PROBLEM TO WORK ON: This task calls for every line of the material to be output verbatim.

DATA IN THIS EXERCISE:
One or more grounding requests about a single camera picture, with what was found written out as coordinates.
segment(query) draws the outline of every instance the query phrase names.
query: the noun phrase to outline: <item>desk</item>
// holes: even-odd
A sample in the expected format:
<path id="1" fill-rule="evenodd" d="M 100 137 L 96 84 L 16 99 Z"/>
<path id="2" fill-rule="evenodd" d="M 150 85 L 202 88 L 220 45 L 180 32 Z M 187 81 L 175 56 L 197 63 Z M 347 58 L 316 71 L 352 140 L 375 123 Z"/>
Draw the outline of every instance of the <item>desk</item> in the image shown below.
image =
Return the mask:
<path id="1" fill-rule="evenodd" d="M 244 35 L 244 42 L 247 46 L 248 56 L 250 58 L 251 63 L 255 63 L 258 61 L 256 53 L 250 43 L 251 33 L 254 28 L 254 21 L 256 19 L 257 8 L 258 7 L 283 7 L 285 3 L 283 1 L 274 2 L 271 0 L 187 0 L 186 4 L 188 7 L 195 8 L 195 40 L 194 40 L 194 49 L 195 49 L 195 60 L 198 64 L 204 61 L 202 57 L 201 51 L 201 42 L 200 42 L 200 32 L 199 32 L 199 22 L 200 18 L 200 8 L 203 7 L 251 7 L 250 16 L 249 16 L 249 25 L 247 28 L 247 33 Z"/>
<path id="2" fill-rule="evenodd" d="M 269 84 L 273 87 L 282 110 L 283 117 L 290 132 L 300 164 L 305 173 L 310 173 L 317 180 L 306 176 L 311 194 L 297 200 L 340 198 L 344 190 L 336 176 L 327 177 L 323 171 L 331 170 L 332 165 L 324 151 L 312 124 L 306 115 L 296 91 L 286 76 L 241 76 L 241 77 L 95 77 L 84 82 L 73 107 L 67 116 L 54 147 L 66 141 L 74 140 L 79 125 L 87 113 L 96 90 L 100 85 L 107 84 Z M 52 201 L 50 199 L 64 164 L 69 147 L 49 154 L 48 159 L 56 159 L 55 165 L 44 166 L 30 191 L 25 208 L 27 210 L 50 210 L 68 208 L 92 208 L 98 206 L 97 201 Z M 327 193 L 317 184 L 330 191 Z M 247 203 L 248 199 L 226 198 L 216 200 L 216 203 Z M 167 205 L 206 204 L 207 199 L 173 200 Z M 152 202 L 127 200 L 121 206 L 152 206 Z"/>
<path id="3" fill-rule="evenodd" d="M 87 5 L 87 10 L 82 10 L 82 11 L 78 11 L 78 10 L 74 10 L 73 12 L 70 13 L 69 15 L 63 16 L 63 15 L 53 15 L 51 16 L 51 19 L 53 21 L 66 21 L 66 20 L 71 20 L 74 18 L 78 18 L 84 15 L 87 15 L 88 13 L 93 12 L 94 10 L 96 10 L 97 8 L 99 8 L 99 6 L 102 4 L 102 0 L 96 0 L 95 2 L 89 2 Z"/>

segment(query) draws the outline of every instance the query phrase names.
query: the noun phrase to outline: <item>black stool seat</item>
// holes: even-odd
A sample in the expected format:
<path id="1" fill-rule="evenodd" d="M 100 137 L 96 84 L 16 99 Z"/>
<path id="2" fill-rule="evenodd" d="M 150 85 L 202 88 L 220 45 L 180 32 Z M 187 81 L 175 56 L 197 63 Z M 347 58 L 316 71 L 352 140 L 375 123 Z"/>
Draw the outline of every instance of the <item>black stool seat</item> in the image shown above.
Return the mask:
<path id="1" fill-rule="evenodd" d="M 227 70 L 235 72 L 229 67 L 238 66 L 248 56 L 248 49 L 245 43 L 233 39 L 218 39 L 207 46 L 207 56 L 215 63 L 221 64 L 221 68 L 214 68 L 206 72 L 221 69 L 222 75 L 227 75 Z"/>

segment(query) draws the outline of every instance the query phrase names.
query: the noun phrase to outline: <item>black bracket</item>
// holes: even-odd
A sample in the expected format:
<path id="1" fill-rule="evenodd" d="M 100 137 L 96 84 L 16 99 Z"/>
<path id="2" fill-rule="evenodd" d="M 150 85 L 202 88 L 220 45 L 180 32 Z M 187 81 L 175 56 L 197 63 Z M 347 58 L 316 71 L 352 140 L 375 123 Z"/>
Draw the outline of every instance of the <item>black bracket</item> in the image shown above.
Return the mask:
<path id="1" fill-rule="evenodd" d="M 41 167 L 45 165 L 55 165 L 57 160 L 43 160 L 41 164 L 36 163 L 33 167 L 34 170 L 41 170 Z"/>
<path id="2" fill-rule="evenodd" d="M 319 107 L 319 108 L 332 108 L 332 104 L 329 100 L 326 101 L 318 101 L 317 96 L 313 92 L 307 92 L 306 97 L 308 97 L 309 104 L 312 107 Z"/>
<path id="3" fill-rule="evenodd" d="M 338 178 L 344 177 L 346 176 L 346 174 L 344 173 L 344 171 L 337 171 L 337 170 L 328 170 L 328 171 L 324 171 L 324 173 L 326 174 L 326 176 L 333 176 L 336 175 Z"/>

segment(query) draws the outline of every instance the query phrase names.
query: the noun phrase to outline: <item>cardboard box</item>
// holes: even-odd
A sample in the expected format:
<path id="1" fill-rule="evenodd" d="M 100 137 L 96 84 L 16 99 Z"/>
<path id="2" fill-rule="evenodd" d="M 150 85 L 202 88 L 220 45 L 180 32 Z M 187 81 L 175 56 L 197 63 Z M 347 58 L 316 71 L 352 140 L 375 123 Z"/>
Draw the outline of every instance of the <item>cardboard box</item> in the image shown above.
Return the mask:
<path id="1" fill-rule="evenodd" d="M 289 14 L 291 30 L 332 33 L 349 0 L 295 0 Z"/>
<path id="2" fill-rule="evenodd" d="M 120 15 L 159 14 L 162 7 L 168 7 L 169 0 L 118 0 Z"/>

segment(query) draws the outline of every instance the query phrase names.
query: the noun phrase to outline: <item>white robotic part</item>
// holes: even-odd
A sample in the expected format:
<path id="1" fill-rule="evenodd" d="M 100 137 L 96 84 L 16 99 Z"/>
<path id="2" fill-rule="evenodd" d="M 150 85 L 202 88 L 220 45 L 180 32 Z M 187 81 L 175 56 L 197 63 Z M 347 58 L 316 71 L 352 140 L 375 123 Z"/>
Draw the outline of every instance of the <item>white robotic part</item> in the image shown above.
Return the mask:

ANSWER FOR THE TASK:
One or more grounding requests about a single camera picture, with what was found written out as coordinates.
segment(query) draws the outline of every instance the query phrase names.
query: the noun phrase to outline: <item>desk</item>
// holes: even-odd
A sample in the expected format:
<path id="1" fill-rule="evenodd" d="M 100 137 L 96 84 L 16 99 Z"/>
<path id="2" fill-rule="evenodd" d="M 150 85 L 202 88 L 220 45 L 180 32 Z M 187 81 L 175 56 L 197 63 Z M 347 58 L 316 71 L 352 140 L 375 123 Z"/>
Draw the outline of every instance of the <item>desk</item> in the image shown below.
image =
Return the mask:
<path id="1" fill-rule="evenodd" d="M 244 35 L 244 42 L 247 46 L 248 56 L 250 58 L 251 63 L 255 63 L 258 61 L 256 53 L 250 43 L 251 33 L 254 28 L 254 21 L 256 19 L 257 8 L 258 7 L 283 7 L 285 3 L 283 1 L 274 2 L 271 0 L 187 0 L 186 4 L 188 7 L 195 8 L 195 40 L 194 40 L 194 49 L 195 49 L 195 60 L 198 64 L 204 61 L 202 57 L 201 51 L 201 42 L 200 42 L 200 32 L 199 32 L 199 22 L 200 18 L 200 8 L 203 7 L 251 7 L 250 16 L 249 16 L 249 25 L 247 28 L 247 33 Z"/>
<path id="2" fill-rule="evenodd" d="M 269 84 L 273 87 L 282 110 L 283 117 L 290 132 L 300 164 L 305 173 L 310 173 L 317 180 L 306 176 L 311 194 L 297 200 L 340 198 L 344 190 L 336 176 L 327 177 L 323 171 L 331 170 L 332 165 L 324 151 L 312 124 L 306 115 L 296 91 L 286 76 L 241 76 L 241 77 L 95 77 L 84 82 L 73 107 L 67 116 L 54 147 L 66 141 L 74 140 L 79 125 L 87 113 L 96 90 L 100 85 L 107 84 Z M 52 201 L 50 199 L 64 164 L 69 147 L 49 154 L 48 159 L 56 159 L 55 165 L 44 166 L 30 191 L 25 208 L 27 210 L 50 210 L 68 208 L 92 208 L 98 206 L 97 201 Z M 327 193 L 317 184 L 330 191 Z M 247 203 L 248 199 L 226 198 L 216 200 L 216 203 Z M 167 205 L 206 204 L 207 199 L 173 200 Z M 152 202 L 127 200 L 121 206 L 152 206 Z"/>
<path id="3" fill-rule="evenodd" d="M 87 5 L 87 10 L 82 10 L 82 11 L 78 11 L 78 10 L 74 10 L 73 12 L 70 13 L 69 15 L 63 16 L 63 15 L 53 15 L 51 16 L 51 19 L 53 21 L 66 21 L 66 20 L 71 20 L 74 18 L 78 18 L 84 15 L 87 15 L 88 13 L 93 12 L 94 10 L 96 10 L 97 8 L 99 8 L 99 6 L 102 4 L 102 0 L 96 0 L 95 2 L 89 2 Z"/>

segment(query) draws the outline of every instance the query phrase names.
query: the noun phrase to outline: <item>black stool seat</item>
// holes: even-odd
A sample in the expected format:
<path id="1" fill-rule="evenodd" d="M 100 137 L 96 84 L 16 99 Z"/>
<path id="2" fill-rule="evenodd" d="M 150 85 L 202 88 L 220 45 L 180 32 Z M 187 81 L 175 56 L 197 63 Z M 347 58 L 316 71 L 352 140 L 375 123 Z"/>
Draw the outline of every instance of the <item>black stool seat</item> in the image shown above.
Return the mask:
<path id="1" fill-rule="evenodd" d="M 227 70 L 235 72 L 229 67 L 238 66 L 248 56 L 248 49 L 245 43 L 233 39 L 218 39 L 207 46 L 207 56 L 215 63 L 221 64 L 221 68 L 214 68 L 206 72 L 221 69 L 222 75 L 227 75 Z"/>

segment(query) draws the outline of every instance the query phrase names.
query: the noun phrase to outline: <item>black bracket</item>
// holes: even-odd
A sample in the expected format:
<path id="1" fill-rule="evenodd" d="M 100 137 L 96 84 L 16 99 Z"/>
<path id="2" fill-rule="evenodd" d="M 150 85 L 202 88 L 220 45 L 180 32 Z M 187 81 L 175 56 L 197 63 Z M 347 58 L 316 71 L 352 140 L 375 123 Z"/>
Draw the outline of every instance of the <item>black bracket</item> in the image shown above.
Return the mask:
<path id="1" fill-rule="evenodd" d="M 41 167 L 45 165 L 55 165 L 57 160 L 43 160 L 41 164 L 36 163 L 33 167 L 34 170 L 41 170 Z"/>
<path id="2" fill-rule="evenodd" d="M 319 107 L 319 108 L 332 108 L 332 104 L 329 100 L 326 101 L 318 101 L 317 96 L 313 92 L 307 92 L 306 97 L 308 97 L 309 104 L 312 107 Z"/>
<path id="3" fill-rule="evenodd" d="M 338 178 L 344 177 L 346 176 L 346 174 L 344 173 L 344 171 L 337 171 L 337 170 L 328 170 L 328 171 L 324 171 L 324 173 L 326 174 L 326 176 L 333 176 L 336 175 Z"/>

segment(query) draws the outline of every instance the query phrase names.
query: the noun phrase to outline: <item>cardboard box</item>
// holes: even-odd
A sample in the expected format:
<path id="1" fill-rule="evenodd" d="M 100 137 L 96 84 L 16 99 Z"/>
<path id="2" fill-rule="evenodd" d="M 150 85 L 202 88 L 220 45 L 180 32 Z M 187 81 L 175 56 L 197 63 Z M 347 58 L 316 71 L 352 140 L 375 123 Z"/>
Draw the outline of every instance of the <item>cardboard box</item> in the image shown above.
Return the mask:
<path id="1" fill-rule="evenodd" d="M 289 14 L 291 30 L 332 33 L 349 0 L 295 0 Z"/>
<path id="2" fill-rule="evenodd" d="M 120 15 L 159 14 L 162 7 L 168 7 L 169 0 L 118 0 Z"/>

segment(query) draws the outline of every instance the query phrase names.
query: the noun phrase to outline: <item>white robotic part</item>
// holes: even-odd
A sample in the expected format:
<path id="1" fill-rule="evenodd" d="M 100 137 L 96 84 L 16 99 Z"/>
<path id="2" fill-rule="evenodd" d="M 150 85 L 202 88 L 220 45 L 180 32 Z M 187 81 L 175 56 L 197 63 Z M 347 58 L 316 71 L 352 140 L 375 123 Z"/>
Draw the outline of every instance of the <item>white robotic part</item> in the image shown above.
Return the mask:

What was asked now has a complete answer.